Le sous-sol de la RDC regorge de minerais, le pays étant notamment le premier producteur mondial de cobalt et le premier producteur africain de cuivre. Selon un rapport de l’ONG The Enough Project, publié en 2015, « ces sites de minerais apparaissent souvent contrôlés par des groupes armés qui contraignent, par la violence et la terreur, des civils à y travailler et à transporter ces minerais. Des enfants sont également forcés à travailler dans ces mines ».
Le gouvernement de Kinshasa accuse le Rwanda de vouloir faire main basse sur les ressources, minières en particulier, de l’est du pays, l’une des raisons pour lesquelles, selon lui, Kigali soutient la rébellion du Mouvement du 23 mars (M23), à l’offensive depuis plus de deux ans dans la province du Nord-Kivu. Le M23 contrôle actuellement de larges pans du Nord-Kivu et encercle le chef-lieu de la province, Goma.
Cette mise en demeure d’Apple s’explique selon ces avocats « par l’extraordinaire gravité de la situation dans l’est de la RDC, qui est source de très graves dommages à la population locale et à l’Etat congolais ».
« La responsabilité d’Apple, et au-delà des grands fabricants de high-tech, quand ils utilisent des minerais du sang, est restée depuis longtemps une boîte noire », ont déclaré jeudi à l’AFP les avocats William Bourdon, avocat au bureau de Paris, et Robert Amsterdam, avocat au barreau de Londres.
Les avocats estiment « notoirement insuffisants » les « différents engagements et précautions pris » par Apple, « soit d’initiative, soit en application de la loi s’agissant de l’utilisation des minerais achetés au Rwanda ». « La RDC entend moraliser le secteur de l’extraction des minerais rares, surtout quand ils sont extraits au prix de la commission des crimes les plus graves et parfois au bénéfice de ceux qui les commettent », argumentent-ils.
Minerais « libres de conflit »
« La société Apple semble s’appuyer principalement sur la vigilance de ses fournisseurs et leur engagement à respecter le code de conduite d’Apple, ainsi que les audits externes réalisés sur l’activité de ces fournisseurs.

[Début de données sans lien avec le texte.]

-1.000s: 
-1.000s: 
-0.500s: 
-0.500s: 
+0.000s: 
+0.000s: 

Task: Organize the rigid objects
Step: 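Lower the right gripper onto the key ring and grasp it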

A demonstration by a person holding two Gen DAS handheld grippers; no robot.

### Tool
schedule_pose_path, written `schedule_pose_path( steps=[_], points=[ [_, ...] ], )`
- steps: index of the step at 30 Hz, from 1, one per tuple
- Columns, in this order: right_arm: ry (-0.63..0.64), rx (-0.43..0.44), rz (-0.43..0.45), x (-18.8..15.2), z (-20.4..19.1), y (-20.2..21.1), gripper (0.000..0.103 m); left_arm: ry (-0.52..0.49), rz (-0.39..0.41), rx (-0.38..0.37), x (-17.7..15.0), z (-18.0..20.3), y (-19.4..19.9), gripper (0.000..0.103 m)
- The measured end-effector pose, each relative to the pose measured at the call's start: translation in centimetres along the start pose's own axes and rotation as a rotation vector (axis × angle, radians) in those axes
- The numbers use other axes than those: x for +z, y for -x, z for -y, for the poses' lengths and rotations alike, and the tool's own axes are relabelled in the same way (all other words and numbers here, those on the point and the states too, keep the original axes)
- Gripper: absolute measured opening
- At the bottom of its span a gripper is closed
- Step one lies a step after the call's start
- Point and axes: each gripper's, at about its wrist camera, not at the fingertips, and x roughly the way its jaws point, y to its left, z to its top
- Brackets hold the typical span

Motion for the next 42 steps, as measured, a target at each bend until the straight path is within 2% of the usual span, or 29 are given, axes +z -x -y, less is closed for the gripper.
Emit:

Or, tant ces fournisseurs que les entreprises d’audit apparaissent s’appuyer sur la certification Itsci [Initiative de la chaîne d’approvisionnement de l’étain], dont les dysfonctionnements graves et nombreux ont été démontrés », affirme la mise en demeure.
Le programme Itsci est un des principaux mécanismes mis en place il y a plus de dix ans pour assurer un approvisionnement en minerais « libres de conflit » et extraits de façon responsable en RDC, selon l’ONG britannique Global Witness. En avril 2022, cette ONG avait accusé ce programme de contribuer en RDC, au contraire, au blanchiment de minerais liés à des conflits, au travail des enfants, ou issus de trafic et de contrebande.
Pour s’approvisionner en étain, en tantale et en tungstène (les métaux dits “3T”, très utilisés dans les équipements électroniques), de grandes entreprises, comme Apple, Intel, Samsung, Nokia, Motorola ou Tesla, s’appuient sur ce mécanisme « défaillant », a déploré l’ONG, qui avait révélé que, « dans une certaine zone minière » de l’est de la RDC, « 90 % des minerais ayant intégré le programme au cours du premier trimestre 2021 ne provenaient pas de mines validées ».
La mise en demeure d’Apple par la RDC s’accompagne d’une liste de questions relatives aux « minerais 3T utilisés dans les produits Apple ». Les avocats mettent en demeure Apple d’y répondre « sous trois semaines ». « Toutes les options judiciaires sont maintenant sur la table », ont-ils ajouté.
Contacté par l’AFP, Apple a renvoyé à des éléments publiés dans son rapport annuel de 2023 concernant les minerais du conflit. Celui-ci mentionnait n’avoir « trouvé aucune base raisonnable pour conclure que l’une des fonderies ou raffineries de 3TG (étain, tungstène, tantale, or) déterminées comme faisant partie de [sa] chaîne d’approvisionnement au 31 décembre 2023 [avait] directement ou indirectement financé ou bénéficié à des groupes armés en RDC ou dans un pays limitrophe ».